À direita da esquerda
Haverá poucos conceitos tão debatidos quanto os de esquerda e direita (politicamente falando, claro). Surgidos na Revolução Francesa, em torno da atitude face ao rei e à religião, e do lugar ocupado por cada uma das facções na Assembleia Nacional, enquadram deste então ideologias, partidos e movimentos. A separá-los estão, historicamente, questões relacionadas com a organização económica e social, a relação entre o individual e o colectivo, as desigualdades, a democracia, os direitos e as liberdades, o progresso e a paz. Entre outras, porventura não menos relevantes.
Se é certo que os conceitos não são imutáveis e que serão muitos os matizes e por vezes pouco claras as fronteiras, importa que haja um consenso mínimo acerca do que significam, para que a sua utilização clarifique mais do que eventualmente possa confundir. Sobretudo quando se aproximam eleições legislativas e, com elas, as habituais ou renovadas mistificações e as sempre apetecíveis, embora poucas vezes certeiras, dicotomias.
Fixemos, então, uma separação o mais clara que nos for possível entre esquerda e direita, que não se fique pela forma e pelas aparências, mas que atente nos conteúdos. E que, para lá de declarações mais ou menos inflamadas, se centre nas opções e sobretudo em quem delas beneficia: uma ínfima minoria de poderosos, no caso da direita; a grande maioria que vive do seu trabalho, se for a esquerda. Se haveria outra forma de olhar para isto?
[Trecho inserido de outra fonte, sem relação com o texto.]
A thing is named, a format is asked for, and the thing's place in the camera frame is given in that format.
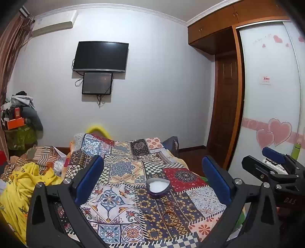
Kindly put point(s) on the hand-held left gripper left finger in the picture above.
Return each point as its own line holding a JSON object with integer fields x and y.
{"x": 89, "y": 181}

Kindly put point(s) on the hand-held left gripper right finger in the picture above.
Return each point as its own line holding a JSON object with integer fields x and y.
{"x": 216, "y": 181}

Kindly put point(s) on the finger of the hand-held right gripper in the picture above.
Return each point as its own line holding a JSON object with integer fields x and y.
{"x": 274, "y": 153}
{"x": 259, "y": 170}

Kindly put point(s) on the heart-shaped tin box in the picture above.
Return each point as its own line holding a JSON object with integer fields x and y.
{"x": 157, "y": 188}

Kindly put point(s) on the green bottle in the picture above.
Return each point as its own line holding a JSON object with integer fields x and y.
{"x": 296, "y": 151}

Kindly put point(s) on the colourful patchwork blanket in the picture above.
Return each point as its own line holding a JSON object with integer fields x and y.
{"x": 124, "y": 167}

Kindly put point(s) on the white heart-print sliding door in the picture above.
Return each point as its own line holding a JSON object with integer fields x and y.
{"x": 262, "y": 107}

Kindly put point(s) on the orange striped bedding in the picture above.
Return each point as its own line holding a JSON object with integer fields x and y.
{"x": 40, "y": 155}

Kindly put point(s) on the dark blue bag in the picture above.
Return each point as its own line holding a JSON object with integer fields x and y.
{"x": 170, "y": 144}

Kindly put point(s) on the yellow cloth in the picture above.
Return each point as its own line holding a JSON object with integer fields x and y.
{"x": 21, "y": 186}

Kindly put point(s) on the brown wooden door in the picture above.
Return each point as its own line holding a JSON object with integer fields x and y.
{"x": 224, "y": 107}

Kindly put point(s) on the red door sticker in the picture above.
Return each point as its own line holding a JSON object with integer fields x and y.
{"x": 266, "y": 80}

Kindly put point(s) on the dark grey garment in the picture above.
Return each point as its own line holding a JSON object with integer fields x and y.
{"x": 34, "y": 118}

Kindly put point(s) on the orange box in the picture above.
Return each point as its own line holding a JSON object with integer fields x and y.
{"x": 15, "y": 123}

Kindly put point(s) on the small red box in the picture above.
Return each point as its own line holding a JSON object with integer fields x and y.
{"x": 17, "y": 112}

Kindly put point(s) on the grey hooded garment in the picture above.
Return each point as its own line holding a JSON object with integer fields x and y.
{"x": 21, "y": 99}

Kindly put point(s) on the wooden overhead cabinet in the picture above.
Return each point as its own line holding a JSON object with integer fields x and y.
{"x": 214, "y": 26}

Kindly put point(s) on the striped brown curtain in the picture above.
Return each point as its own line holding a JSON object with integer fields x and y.
{"x": 9, "y": 59}

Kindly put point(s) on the white air conditioner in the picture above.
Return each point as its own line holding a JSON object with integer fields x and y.
{"x": 54, "y": 22}

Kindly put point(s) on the yellow curved plastic frame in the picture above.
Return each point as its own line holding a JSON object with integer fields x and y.
{"x": 97, "y": 128}

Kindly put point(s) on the small black wall monitor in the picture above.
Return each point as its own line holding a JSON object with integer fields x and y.
{"x": 97, "y": 83}

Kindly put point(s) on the black wall television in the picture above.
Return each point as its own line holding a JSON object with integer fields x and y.
{"x": 100, "y": 56}
Seguramente que sim, mas escolhemos esta, bem mais sólida – e útil! – do que muitas outras que por aí andam.
Olhemos então, sob este prisma, para algumas dessas opções, tomando como exemplo as que foram assumidas durante o recente debate orçamental.
O PCP propôs a fixação e redução do preço dos combustíveis, para defender condições de vida e combater a especulação: o PS votou contra, ao lado de PSD, Chega e IL, optando pela defesa das grandes petrolíferas (só a GALP arrecadou, em 2021, 2022 e parte de 2023, mais de 3300 milhões de euros de lucro). O mesmo que fizeram, aliás, quando foi proposto o controlo de preços do cabaz alimentar, beneficiando assim os grupos da grande distribuição.
Também quando o PCP quis revogar benefícios fiscais ao capital financeiro, garantir que os lucros gerados em Portugal são cá taxados e criar uma contribuição adicional sobre os lucros extraordinários dos grupos económicos e uma taxa adicional sobre transações para paraísos fiscais, lá estiveram, a impedi-lo (entre votos contra e abstenções), o PS, o PSD, o Chega e a IL. E esta é só a ponta do icebergue...
Esquerda, direita… Nesta sempre difícil busca de significados, uma coisa sabemos: em questões essenciais, o PS está muito (por vezes mesmo muito) à direita da esquerda.